#FBF News From Yesteryear
Image: Arthur S. Tompkins, courtesy Wikicommons.
August 4, 1923 – 100 YEARS AGO
Excerpt from the Nyack Evening Journal
TRIBUTE PAID TO LATE PRESIDENT BY GRAND MASTER
Justice Tompkins Says His Life Will Strengthen the Noble Purposes of Men Everywhere
President Harding was to have taken the thirty-third degree in Masonry on September 18 in the Scottish Rite Temple in New York City in the same class with Justice Arthur S. Tompkins, Grand Master of the Grand Lodge of Masons of New York State.
Justice Tompkins issued the following tribute to Mr. Harding last night:
"The Masonic fraternity, of which President Harding was an ardent, honored and active member, is bowed in sorrow as we mourn the death of our dear brother. He was an exemplar of our Craft and consistently exemplified the Masonic spirit –the spirit of fraternity and brotherhood, toleration, charity, peace and good will.

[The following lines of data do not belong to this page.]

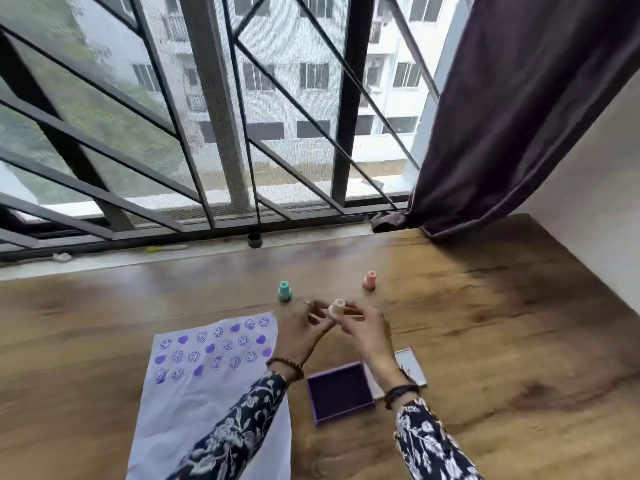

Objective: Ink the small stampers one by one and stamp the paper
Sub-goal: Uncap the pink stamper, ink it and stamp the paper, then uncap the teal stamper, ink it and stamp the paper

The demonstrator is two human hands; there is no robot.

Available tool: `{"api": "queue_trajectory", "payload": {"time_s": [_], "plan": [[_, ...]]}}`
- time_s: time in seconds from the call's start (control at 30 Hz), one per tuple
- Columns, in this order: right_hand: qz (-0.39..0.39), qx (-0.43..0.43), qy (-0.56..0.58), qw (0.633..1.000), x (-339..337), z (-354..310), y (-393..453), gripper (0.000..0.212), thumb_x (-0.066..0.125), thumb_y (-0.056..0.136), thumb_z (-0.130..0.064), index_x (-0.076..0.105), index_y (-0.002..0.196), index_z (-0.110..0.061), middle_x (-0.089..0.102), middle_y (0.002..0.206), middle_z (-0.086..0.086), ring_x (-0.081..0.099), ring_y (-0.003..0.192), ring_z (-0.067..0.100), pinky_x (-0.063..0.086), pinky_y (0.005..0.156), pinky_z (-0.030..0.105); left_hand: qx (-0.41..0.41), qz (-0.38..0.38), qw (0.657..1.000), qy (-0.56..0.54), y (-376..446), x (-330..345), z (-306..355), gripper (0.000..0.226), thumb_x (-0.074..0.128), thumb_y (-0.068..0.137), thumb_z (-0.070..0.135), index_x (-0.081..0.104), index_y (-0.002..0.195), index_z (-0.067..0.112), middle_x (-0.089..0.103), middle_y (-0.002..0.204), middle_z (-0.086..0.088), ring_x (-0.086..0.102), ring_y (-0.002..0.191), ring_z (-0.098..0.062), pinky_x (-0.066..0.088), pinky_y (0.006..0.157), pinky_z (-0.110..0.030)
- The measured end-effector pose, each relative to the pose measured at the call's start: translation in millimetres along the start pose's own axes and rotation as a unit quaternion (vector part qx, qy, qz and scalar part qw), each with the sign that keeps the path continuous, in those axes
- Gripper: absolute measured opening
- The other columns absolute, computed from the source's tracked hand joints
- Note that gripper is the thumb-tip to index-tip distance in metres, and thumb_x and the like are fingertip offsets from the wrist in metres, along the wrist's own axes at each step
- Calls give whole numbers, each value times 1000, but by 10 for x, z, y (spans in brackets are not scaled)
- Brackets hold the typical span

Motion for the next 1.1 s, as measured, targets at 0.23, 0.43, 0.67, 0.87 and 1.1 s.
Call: {"api": "queue_trajectory", "payload": {"time_s": [0.23,0.43,0.67,0.87,1.1], "plan": [[11,-48,-65,997,92,-26,620,31,61,87,-17,57,117,-16,68,114,8,63,99,16,52,90,32,-61,77,984,152,627,150,-197,18,62,79,32,60,89,18,57,77,3,55,72,-14,37,62,-22],[-3,-38,-93,995,139,92,690,42,50,83,5,55,120,-15,65,122,10,59,114,20,44,99,29,-101,61,976,185,629,216,-316,21,60,79,27,59,96,16,70,95,-13,64,89,-29,47,72,-29],[112,16,-73,991,344,81,378,9,55,85,-14,62,90,-19,68,97,4,62,95,25,38,73,24,-92,284,923,245,174,-307,-323,34,72,72,26,55,99,14,56,102,-10,49,96,-30,34,78,-38],[-42,15,-101,994,895,-128,478,35,45,84,1,60,115,-7,64,118,15,57,112,29,45,96,33,-158,125,929,310,405,-494,-485,35,63,78,32,58,111,21,49,125,-8,32,116,-30,26,95,-43],[-71,-19,17,997,668,-242,191,19,61,85,-14,62,101,-25,65,102,1,62,95,12,54,79,22,-49,150,964,214,158,-555,-221,22,66,76,31,63,98,28,67,103,2,53,106,-17,26,87,-33]]}}
Point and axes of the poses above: each hand's wrist, its own y-axis towards the middle knuckle, its own x-axis out of the palm, z = x × y, the point moved 6 cm from there along y, towards the middle knuckle
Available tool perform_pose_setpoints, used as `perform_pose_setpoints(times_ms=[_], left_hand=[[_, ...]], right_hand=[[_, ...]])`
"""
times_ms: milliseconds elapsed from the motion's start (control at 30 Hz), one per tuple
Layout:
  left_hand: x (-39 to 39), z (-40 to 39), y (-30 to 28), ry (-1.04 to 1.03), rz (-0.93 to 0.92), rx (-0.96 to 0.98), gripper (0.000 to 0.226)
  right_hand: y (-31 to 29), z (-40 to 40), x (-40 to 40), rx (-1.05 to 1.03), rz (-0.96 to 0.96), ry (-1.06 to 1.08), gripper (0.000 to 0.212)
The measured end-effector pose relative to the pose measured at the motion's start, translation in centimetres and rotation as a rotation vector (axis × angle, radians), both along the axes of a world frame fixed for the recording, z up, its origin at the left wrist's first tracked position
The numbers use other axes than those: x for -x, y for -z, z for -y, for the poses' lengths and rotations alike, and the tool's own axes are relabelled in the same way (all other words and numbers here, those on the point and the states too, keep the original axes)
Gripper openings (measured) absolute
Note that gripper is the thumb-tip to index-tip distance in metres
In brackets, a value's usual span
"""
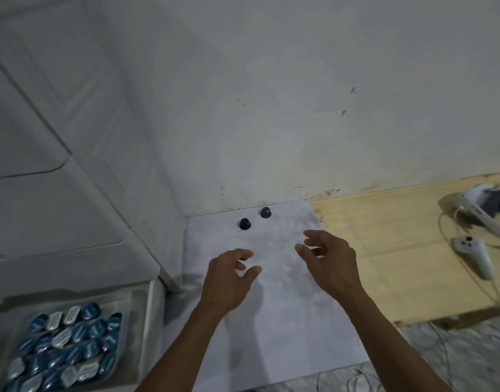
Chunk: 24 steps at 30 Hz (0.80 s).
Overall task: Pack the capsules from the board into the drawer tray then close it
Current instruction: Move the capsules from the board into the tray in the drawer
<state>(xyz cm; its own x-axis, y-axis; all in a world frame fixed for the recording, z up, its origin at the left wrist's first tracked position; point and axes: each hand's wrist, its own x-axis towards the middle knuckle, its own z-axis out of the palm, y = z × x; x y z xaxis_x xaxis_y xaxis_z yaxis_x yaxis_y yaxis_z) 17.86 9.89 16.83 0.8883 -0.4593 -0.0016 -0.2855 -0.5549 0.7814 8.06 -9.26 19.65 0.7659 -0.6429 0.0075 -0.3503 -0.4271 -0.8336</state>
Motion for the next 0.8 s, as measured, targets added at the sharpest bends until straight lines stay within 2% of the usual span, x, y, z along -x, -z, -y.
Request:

On many occasions, in public addresses, he emphasized the things for which Free Masonry stands, and manifested Masonite doctrine by his loving and unselfish service to his fellow men. Our Fraternity has lost its best known, and most prominent, and one of its most faithful and useful members. Our country has lost a safe and sane leader, at a time when we most need that kind of leadership, and the world is infinitely poorer today, because a great advocate of universal peace, justice and good will has passed on; but the influence of his character and consecrated life, and patriotic service, his innate kindness, and gentleness, and his gracious manner will abide to cheer the hearts, and bless the lives, and stimulate the patriotism, and strengthen the noble purposes of men everywhere."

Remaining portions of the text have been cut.